When I was studying Drama at high school, we were given the assignment of performing a two-person piece. It could be an act from a well-known play; it could be a complete scene written by us; it could be whatever we wanted.
Now, as it turned out, my partner’s sister had just finished writing a short play for her own class. And we loved it. It was quirky; it was funny; it was random. And random is always fantastic. We had a ball performing the piece, and, if memory serves me right, we received a rather decent mark for it, too.
And so it was that when my friend rediscovered this play on her computer years later, and subsequently emailed it to me, it brought to the surface some lovely memories.
And I wanted to make the play mine, in some shape or form.

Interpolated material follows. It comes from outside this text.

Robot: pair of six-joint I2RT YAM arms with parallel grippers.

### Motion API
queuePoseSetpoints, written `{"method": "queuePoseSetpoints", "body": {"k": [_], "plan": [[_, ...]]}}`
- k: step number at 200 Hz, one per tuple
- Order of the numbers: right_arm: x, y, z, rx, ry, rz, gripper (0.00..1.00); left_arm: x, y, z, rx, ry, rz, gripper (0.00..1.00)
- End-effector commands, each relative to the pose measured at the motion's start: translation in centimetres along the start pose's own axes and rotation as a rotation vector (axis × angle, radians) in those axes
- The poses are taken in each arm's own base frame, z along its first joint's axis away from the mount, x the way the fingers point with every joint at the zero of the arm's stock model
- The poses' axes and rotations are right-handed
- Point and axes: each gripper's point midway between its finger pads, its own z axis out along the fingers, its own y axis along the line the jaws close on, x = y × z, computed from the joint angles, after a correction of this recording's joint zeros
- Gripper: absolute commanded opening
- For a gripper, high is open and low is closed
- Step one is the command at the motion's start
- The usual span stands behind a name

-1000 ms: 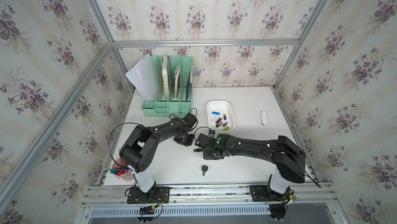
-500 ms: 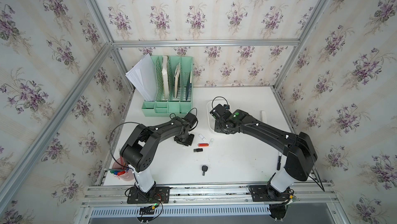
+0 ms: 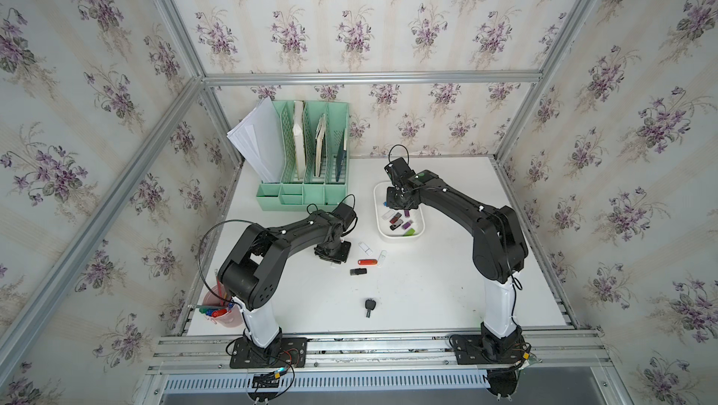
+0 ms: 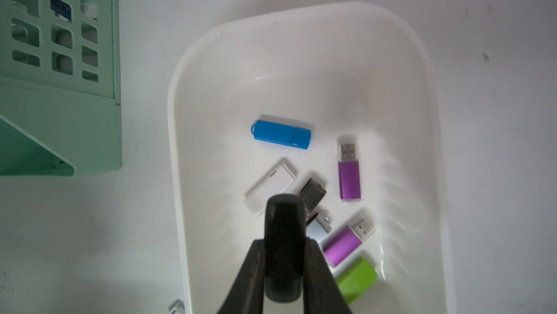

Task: Put the usb flash drive into the storage box
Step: Place the USB flash in the storage box.

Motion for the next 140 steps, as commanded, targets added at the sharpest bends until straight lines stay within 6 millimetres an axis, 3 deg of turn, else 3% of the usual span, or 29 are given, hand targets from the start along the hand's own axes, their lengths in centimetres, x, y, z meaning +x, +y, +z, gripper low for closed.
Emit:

So, with the kind consent of the original writer, I have turned the play into a short story; her brilliant dialogue is mostly the same, as is the plot (though, for clarity’s sake, I have reordered the scenes — in the original, the acts were in reverse order, hence the title). I have merely changed its form, tweaked the characters and altered the details a little.
Thank you again, Sophie, for allowing me to play in your playground.

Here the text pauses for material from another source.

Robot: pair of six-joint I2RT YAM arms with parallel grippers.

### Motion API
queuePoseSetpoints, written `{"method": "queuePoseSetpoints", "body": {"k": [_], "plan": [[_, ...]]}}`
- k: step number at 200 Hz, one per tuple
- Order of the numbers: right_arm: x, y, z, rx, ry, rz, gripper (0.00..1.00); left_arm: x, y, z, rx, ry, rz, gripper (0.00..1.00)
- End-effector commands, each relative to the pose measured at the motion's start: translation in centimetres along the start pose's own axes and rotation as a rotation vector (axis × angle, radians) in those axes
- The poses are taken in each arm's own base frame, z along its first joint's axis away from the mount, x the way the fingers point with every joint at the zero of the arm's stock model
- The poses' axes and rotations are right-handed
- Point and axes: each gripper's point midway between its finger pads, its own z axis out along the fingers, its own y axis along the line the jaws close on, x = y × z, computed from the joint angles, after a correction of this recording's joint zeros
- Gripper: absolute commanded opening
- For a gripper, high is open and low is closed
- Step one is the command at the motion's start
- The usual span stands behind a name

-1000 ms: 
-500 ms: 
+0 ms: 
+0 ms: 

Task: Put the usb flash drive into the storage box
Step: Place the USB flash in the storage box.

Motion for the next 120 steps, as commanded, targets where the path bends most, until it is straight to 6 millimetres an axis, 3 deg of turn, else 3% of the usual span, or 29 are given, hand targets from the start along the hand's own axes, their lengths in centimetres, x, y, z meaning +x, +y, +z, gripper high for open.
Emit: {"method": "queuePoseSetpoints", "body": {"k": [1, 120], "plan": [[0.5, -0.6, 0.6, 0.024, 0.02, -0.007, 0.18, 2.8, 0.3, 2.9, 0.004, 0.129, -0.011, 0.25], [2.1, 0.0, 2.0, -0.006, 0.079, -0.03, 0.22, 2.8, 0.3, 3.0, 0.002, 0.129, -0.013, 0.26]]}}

Without further ado, I present Part One of…
Backwards with Bert and Nathaniel
Nathaniel’s eyes, dark with a mysterious wisdom unknown to his companion, clenched closed when Bert’s crowing voice interrupted the silence.

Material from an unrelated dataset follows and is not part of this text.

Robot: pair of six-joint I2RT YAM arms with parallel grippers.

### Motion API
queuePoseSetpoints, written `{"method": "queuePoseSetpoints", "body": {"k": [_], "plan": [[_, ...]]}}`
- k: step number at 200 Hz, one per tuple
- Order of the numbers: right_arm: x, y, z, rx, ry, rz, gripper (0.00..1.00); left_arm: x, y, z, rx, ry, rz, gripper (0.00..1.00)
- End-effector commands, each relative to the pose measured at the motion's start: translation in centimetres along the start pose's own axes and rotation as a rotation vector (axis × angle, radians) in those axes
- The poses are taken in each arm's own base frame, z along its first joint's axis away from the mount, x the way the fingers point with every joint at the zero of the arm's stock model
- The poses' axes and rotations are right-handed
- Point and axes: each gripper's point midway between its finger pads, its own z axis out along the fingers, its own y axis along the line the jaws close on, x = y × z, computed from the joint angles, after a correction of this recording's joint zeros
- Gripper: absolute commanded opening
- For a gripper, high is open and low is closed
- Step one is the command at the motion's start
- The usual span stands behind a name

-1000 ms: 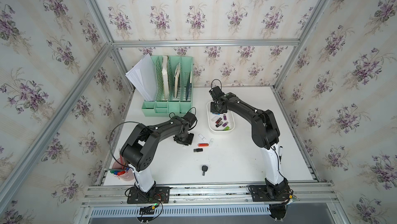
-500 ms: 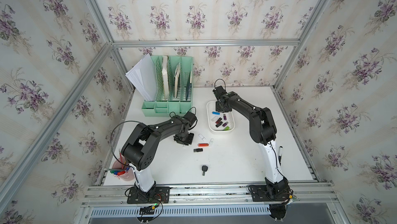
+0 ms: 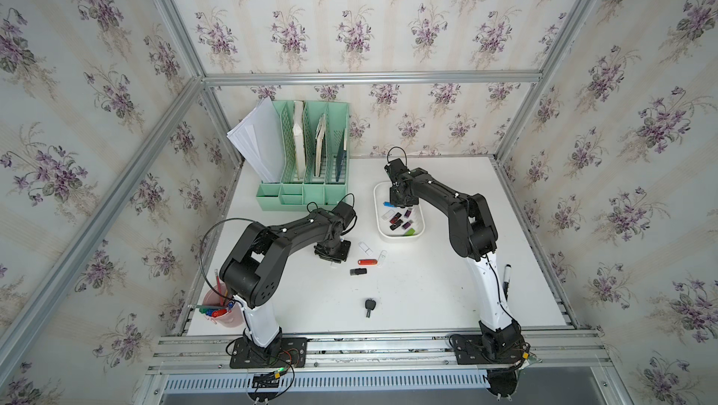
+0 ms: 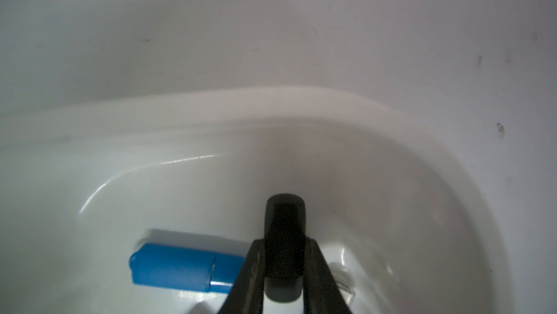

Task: Put the usb flash drive into the storage box
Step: Place the USB flash in the storage box, then adjust the storage box at the center of the board.

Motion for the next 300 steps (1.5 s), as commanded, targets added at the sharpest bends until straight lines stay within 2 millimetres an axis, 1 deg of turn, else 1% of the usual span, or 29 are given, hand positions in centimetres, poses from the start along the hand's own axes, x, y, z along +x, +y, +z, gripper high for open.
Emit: {"method": "queuePoseSetpoints", "body": {"k": [1, 15, 22, 27, 28, 32, 54, 73, 105, 116, 136, 150, 162, 174, 189, 191, 208, 224, 238, 263, 282, 300], "plan": [[0.4, -0.1, 0.2, 0.004, 0.016, -0.012, 0.22, 2.8, 0.3, 3.0, 0.004, 0.125, -0.012, 0.26], [0.4, -0.1, 0.1, 0.002, 0.016, -0.013, 0.24, 2.7, 0.3, 3.0, 0.003, 0.123, -0.013, 0.26], [0.4, -0.1, 0.1, 0.0, 0.019, -0.013, 0.3, 2.7, 0.3, 3.0, 0.004, 0.123, -0.014, 0.27], [0.4, -0.1, 0.0, 0.002, 0.016, -0.01, 0.37, 2.7, 0.3, 3.0, 0.005, 0.122, -0.012, 0.27], [0.4, -0.1, -0.1, 0.001, 0.016, -0.009, 0.39, 2.7, 0.3, 3.0, 0.005, 0.123, -0.013, 0.27], [0.3, -0.1, -0.1, 0.0, 0.015, -0.009, 0.42, 2.7, 0.3, 3.0, 0.005, 0.123, -0.012, 0.27], [-0.1, -0.1, -1.2, -0.011, -0.006, -0.004, 0.51, 2.8, 0.3, 2.9, 0.003, 0.123, -0.014, 0.29], [-0.8, -0.1, -2.7, -0.034, -0.041, 0.007, 0.54, 2.8, 0.3, 3.0, 0.002, 0.123, -0.013, 0.3], [-2.0, -0.5, -6.7, -0.068, -0.119, 0.045, 0.57, 2.8, 0.3, 2.9, 0.001, 0.126, -0.012, 0.29], [-2.1, -1.2, -8.3, -0.068, -0.149, 0.061, 0.57, 2.8, 0.4, 2.7, -0.002, 0.123, -0.012, 0.29], [-2.0, -2.7, -10.5, -0.059, -0.186, 0.085, 0.58, 2.8, 0.5, 2.2, -0.006, 0.117, -0.012, 0.28], [-1.6, -3.7, -11.4, -0.048, -0.195, 0.096, 0.58, 2.5, 0.5, 1.6, -0.008, 0.104, -0.012, 0.28], [-1.0, -5.0, -11.7, -0.021, -0.191, 0.105, 0.59, 2.3, 0.5, 0.9, -0.011, 0.097, -0.01, 0.27], [-0.4, -6.4, -11.7, -0.002, -0.183, 0.126, 0.59, 2.0, 0.5, -0.1, -0.012, 0.082, -0.008, 0.27], [0.6, -8.8, -11.0, 0.025, -0.162, 0.169, 0.59, 1.5, 0.5, -1.6, -0.013, 0.054, -0.005, 0.27], [0.8, -9.3, -10.8, 0.027, -0.156, 0.179, 0.59, 1.4, 0.5, -1.8, -0.013, 0.05, -0.005, 0.27], [2.0, -11.6, -9.4, 0.035, -0.112, 0.219, 0.59, 0.4, 0.4, -4.0, -0.013, 0.012, -0.002, 0.28], [3.0, -12.9, -7.9, 0.048, -0.072, 0.218, 0.6, -0.6, 0.2, -6.2, -0.013, -0.028, 0.005, 0.28], [3.7, -13.1, -6.7, 0.055, -0.038, 0.203, 0.6, -1.5, 0.0, -7.9, -0.01, -0.06, 0.012, 0.28], [4.6, -12.4, -5.3, 0.032, 0.0, 0.184, 0.6, -2.7, -0.3, -10.4, 0.002, -0.105, 0.013, 0.29], [5.3, -11.7, -4.2, 0.006, 0.043, 0.171, 0.59, -3.4, -0.8, -11.7, 0.023, -0.135, 0.009, 0.29], [5.8, -10.4, -3.6, -0.057, 0.064, 0.162, 0.59, -4.1, -1.2, -12.6, 0.038, -0.152, 0.006, 0.29]]}}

“I’ve come up with another philosophy! I believe that brings my total up to seven.” The young man swiftly stole the notebook from beneath Nathaniel’s fists and gloated, “Oh look, Nathaniel; you’ve only got five. Such a shame.”
“Now wait a second,” Nathaniel protested, tousling his hair into an agitated blonde mess. “You’ve got to share, Bert. You can’t just give yourself points! Why, you could be thinking of anything—or nothing.”
“Do I detect a hint of jealousy, Mr Number Two?”
“Not at all,” Nathaniel gritted. “I was simply stating a rule. Remember, you forced me to divulge my philosophy regarding surrealism.”
Bert hummed in reluctant agreement. “Very well.” A mere moment later, the man’s blue eyes lit up with a rejuvenated youthfulness as he boasted, “It’s actually quite a good one, so I should be glad of the chance to share it and subsequently bask in your awe.”
Nathaniel snorted in a very ungentlemanly manner. “Out with it, then. Though I think it’s highly unlikely that you should bask in my awe. Whatever little awe I may or may not feel, I plan to keep entirely to myself.”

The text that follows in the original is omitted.